Work request — From the first entry to the last, repeat them all exactly.

Data for the task —

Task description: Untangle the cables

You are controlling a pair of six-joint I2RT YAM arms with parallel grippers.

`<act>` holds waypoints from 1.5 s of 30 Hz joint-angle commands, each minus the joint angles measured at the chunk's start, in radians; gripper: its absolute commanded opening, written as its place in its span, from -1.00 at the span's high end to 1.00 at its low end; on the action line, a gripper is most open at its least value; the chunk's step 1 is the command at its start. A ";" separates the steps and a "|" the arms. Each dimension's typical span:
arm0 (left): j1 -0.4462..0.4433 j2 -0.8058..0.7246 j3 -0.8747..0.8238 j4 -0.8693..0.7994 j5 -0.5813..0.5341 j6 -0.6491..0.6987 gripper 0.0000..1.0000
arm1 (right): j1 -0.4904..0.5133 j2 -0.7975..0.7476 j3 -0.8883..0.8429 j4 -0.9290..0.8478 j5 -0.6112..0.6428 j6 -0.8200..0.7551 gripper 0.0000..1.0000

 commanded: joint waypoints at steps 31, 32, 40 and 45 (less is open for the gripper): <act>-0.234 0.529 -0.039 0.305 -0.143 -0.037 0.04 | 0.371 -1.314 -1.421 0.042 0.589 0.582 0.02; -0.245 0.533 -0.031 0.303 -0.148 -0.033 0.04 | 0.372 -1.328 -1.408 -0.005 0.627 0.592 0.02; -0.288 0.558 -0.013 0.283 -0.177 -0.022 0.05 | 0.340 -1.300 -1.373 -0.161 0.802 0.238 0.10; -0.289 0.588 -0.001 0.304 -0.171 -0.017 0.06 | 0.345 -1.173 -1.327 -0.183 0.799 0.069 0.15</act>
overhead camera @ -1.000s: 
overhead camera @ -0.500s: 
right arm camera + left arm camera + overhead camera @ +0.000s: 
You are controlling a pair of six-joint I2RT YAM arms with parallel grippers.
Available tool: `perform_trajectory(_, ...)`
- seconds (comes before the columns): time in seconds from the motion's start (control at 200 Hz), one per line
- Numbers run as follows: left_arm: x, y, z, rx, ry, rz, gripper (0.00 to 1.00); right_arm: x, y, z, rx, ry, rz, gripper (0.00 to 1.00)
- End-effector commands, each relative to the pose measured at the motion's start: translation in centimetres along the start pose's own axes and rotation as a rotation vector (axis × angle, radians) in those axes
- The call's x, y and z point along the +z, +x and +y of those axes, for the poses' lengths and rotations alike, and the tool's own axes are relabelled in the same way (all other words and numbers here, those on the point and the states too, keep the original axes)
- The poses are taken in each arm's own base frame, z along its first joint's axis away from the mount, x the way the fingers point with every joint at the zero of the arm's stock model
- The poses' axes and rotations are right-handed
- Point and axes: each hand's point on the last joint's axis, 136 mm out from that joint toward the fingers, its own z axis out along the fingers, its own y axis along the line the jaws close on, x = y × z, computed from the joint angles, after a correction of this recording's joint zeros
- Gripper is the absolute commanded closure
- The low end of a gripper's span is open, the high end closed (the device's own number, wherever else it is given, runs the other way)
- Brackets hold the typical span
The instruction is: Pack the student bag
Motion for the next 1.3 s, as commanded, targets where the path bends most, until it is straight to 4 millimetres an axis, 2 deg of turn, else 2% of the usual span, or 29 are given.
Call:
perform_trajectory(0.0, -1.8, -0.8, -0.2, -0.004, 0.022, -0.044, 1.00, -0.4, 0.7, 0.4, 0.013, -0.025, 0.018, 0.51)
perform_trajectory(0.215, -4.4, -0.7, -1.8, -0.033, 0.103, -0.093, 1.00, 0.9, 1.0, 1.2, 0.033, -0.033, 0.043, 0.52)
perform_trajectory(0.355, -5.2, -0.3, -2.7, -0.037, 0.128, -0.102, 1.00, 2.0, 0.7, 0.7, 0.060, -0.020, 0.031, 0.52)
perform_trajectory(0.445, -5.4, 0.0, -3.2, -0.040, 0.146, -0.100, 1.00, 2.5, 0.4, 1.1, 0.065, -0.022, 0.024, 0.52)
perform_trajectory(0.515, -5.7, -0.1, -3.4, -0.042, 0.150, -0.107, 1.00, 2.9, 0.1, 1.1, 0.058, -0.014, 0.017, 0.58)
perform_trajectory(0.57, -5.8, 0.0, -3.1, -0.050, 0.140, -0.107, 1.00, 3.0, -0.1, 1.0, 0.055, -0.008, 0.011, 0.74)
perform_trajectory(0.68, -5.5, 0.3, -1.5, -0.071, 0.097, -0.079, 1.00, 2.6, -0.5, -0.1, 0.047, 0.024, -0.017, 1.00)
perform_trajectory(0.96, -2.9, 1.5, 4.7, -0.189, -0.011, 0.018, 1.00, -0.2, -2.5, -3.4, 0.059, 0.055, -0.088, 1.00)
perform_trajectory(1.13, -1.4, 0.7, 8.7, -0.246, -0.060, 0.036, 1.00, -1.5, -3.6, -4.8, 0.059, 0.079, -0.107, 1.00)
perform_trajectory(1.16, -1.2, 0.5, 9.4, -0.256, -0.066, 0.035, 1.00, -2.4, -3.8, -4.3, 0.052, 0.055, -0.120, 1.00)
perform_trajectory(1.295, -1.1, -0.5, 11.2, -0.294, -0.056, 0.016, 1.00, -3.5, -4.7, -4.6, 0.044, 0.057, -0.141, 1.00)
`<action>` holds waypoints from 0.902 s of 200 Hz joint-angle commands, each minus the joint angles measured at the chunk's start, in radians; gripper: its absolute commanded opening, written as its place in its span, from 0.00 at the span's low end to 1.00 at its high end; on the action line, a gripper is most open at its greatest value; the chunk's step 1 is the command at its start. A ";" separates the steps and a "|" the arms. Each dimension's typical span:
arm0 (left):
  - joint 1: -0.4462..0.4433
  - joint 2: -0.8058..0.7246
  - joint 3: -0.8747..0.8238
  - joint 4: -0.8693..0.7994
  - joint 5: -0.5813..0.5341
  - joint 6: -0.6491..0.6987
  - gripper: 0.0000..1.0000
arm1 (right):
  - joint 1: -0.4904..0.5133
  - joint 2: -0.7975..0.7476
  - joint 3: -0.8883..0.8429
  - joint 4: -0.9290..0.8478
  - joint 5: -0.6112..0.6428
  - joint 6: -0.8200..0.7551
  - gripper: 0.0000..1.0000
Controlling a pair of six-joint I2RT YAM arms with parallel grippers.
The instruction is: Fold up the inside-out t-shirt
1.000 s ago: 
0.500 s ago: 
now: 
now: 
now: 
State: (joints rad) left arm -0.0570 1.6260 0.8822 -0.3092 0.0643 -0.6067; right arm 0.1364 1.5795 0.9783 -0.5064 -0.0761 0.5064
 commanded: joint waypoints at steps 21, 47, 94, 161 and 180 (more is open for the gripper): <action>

Solution for this task —
Task description: Untangle the cables

You are controlling a pair of six-joint I2RT YAM arms with parallel grippers.

`<act>` holds waypoints from 1.5 s of 30 Hz joint-angle commands, each minus the joint angles measured at the chunk's start, in radians; gripper: its absolute commanded opening, written as its place in its span, from -1.00 at the span's high end to 1.00 at its low end; on the action line, a gripper is most open at its least value; the chunk's step 1 is the command at its start. A ";" separates the steps and a "|" the arms. Each dimension's typical span:
arm0 (left): j1 -0.4462..0.4433 j2 -0.8058..0.7246 j3 -0.8747..0.8238 j4 -0.8693..0.7994 j5 -0.5813..0.5341 j6 -0.6491..0.6987 gripper 0.0000..1.0000
arm1 (right): j1 -0.4904..0.5133 j2 -0.7975..0.7476 j3 -0.8883..0.8429 j4 -0.9290..0.8478 j5 -0.6112..0.6428 j6 -0.8200..0.7551 gripper 0.0000..1.0000

 commanded: joint waypoints at steps 31, 32, 40 and 45 (less is open for the gripper): <act>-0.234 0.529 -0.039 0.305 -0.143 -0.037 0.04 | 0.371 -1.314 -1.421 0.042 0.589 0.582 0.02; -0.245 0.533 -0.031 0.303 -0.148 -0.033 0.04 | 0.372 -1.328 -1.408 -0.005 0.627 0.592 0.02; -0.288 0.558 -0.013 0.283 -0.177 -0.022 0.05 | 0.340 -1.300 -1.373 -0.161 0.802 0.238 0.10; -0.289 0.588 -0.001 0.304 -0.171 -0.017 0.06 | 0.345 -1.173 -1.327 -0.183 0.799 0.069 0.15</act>
overhead camera @ -1.000s: 
overhead camera @ -0.500s: 
right arm camera + left arm camera + overhead camera @ +0.000s: 
You are controlling a pair of six-joint I2RT YAM arms with parallel grippers.
Available tool: `perform_trajectory(_, ...)`
- seconds (comes before the columns): time in seconds from the motion's start (control at 200 Hz), one per line
- Numbers run as follows: left_arm: x, y, z, rx, ry, rz, gripper (0.00 to 1.00); right_arm: x, y, z, rx, ry, rz, gripper (0.00 to 1.00)
- End-effector commands, each relative to the pose measured at the motion's start: translation in centimetres along the start pose's own axes and rotation as a rotation vector (axis × angle, radians) in those axes
- The call's x, y and z point along the +z, +x and +y of those axes, for the poses' lengths and rotations alike, and the tool's own axes are relabelled in the same way (all other words and numbers here, those on the point and the states too, keep the original axes)
- The poses are taken in each arm's own base frame, z along its first joint's axis away from the mount, x the way the fingers point with every joint at the zero of the arm's stock model
- The poses' axes and rotations are right-handed
- Point and axes: each hand's point on the last joint's axis, 136 mm out from that joint toward the fingers, its own z axis out along the fingers, its own y axis along the line the jaws close on, x = y × z, computed from the joint angles, after a correction of this recording's joint zeros
- Gripper is the absolute commanded closure
- The low end of a gripper's span is open, the high end closed (the device's own number, wherever else it is given, runs the other way)
- Brackets hold the typical span
The instruction is: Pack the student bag
Motion for the next 1.3 s, as commanded, targets where the path bends most, until it is straight to 4 millimetres an axis, 2 deg of turn, else 2% of the usual span, or 29 are given.
Call:
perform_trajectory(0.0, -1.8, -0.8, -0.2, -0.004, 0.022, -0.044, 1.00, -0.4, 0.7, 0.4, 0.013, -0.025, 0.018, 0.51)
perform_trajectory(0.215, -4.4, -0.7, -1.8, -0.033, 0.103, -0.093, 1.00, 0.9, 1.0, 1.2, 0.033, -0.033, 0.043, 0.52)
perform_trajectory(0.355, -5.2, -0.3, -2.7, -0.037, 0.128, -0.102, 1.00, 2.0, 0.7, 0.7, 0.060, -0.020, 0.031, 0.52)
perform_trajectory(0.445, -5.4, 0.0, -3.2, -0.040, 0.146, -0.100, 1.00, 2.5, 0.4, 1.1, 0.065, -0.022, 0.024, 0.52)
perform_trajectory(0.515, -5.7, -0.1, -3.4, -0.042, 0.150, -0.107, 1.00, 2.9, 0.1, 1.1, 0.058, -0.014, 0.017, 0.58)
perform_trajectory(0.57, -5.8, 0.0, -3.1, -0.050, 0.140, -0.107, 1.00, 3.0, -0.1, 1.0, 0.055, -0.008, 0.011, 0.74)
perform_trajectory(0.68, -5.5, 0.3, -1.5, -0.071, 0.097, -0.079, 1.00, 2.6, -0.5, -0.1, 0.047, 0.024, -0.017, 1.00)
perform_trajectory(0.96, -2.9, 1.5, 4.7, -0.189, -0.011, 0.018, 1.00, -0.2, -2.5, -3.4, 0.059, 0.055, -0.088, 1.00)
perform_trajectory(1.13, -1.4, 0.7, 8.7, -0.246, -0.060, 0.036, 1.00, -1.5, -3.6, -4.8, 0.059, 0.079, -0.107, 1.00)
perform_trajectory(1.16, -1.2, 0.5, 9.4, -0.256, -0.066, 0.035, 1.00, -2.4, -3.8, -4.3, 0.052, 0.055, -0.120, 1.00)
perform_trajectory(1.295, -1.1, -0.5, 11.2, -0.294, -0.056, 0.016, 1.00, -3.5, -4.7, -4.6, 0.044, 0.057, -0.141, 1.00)
`<action>` holds waypoints from 0.902 s of 200 Hz joint-angle commands, each minus the joint angles measured at the chunk's start, in radians; gripper: its absolute commanded opening, written as its place in its span, from 0.00 at the span's low end to 1.00 at its high end; on the action line, a gripper is most open at its greatest value; the chunk's step 1 is the command at its start. A ";" separates the steps and a "|" the arms. Each dimension's typical span:
arm0 (left):
  - joint 1: -0.4462..0.4433
  - joint 2: -0.8058..0.7246
  - joint 3: -0.8747..0.8238
  - joint 4: -0.8693..0.7994
  - joint 5: -0.5813..0.5341
  - joint 6: -0.6491..0.6987
  - gripper: 0.0000..1.0000
arm1 (right):
  - joint 1: -0.4904..0.5133
  - joint 2: -0.7975..0.7476
  - joint 3: -0.8883..0.8429
  - joint 4: -0.9290..0.8478
  - joint 5: -0.6112..0.6428
  - joint 6: -0.8200..0.7551
  - gripper: 0.0000..1.0000
Controlling a pair of six-joint I2RT YAM arms with parallel grippers.
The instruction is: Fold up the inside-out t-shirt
1.000 s ago: 
0.500 s ago: 
now: 
now: 
now: 
State: (joints rad) left arm -0.0570 1.6260 0.8822 -0.3092 0.0643 -0.6067; right arm 0.1364 1.5795 0.9783 -0.5064 -0.0761 0.5064
 commanded: joint waypoints at steps 21, 47, 94, 161 and 180 (more is open for the gripper): <action>

No more work is needed on this exercise.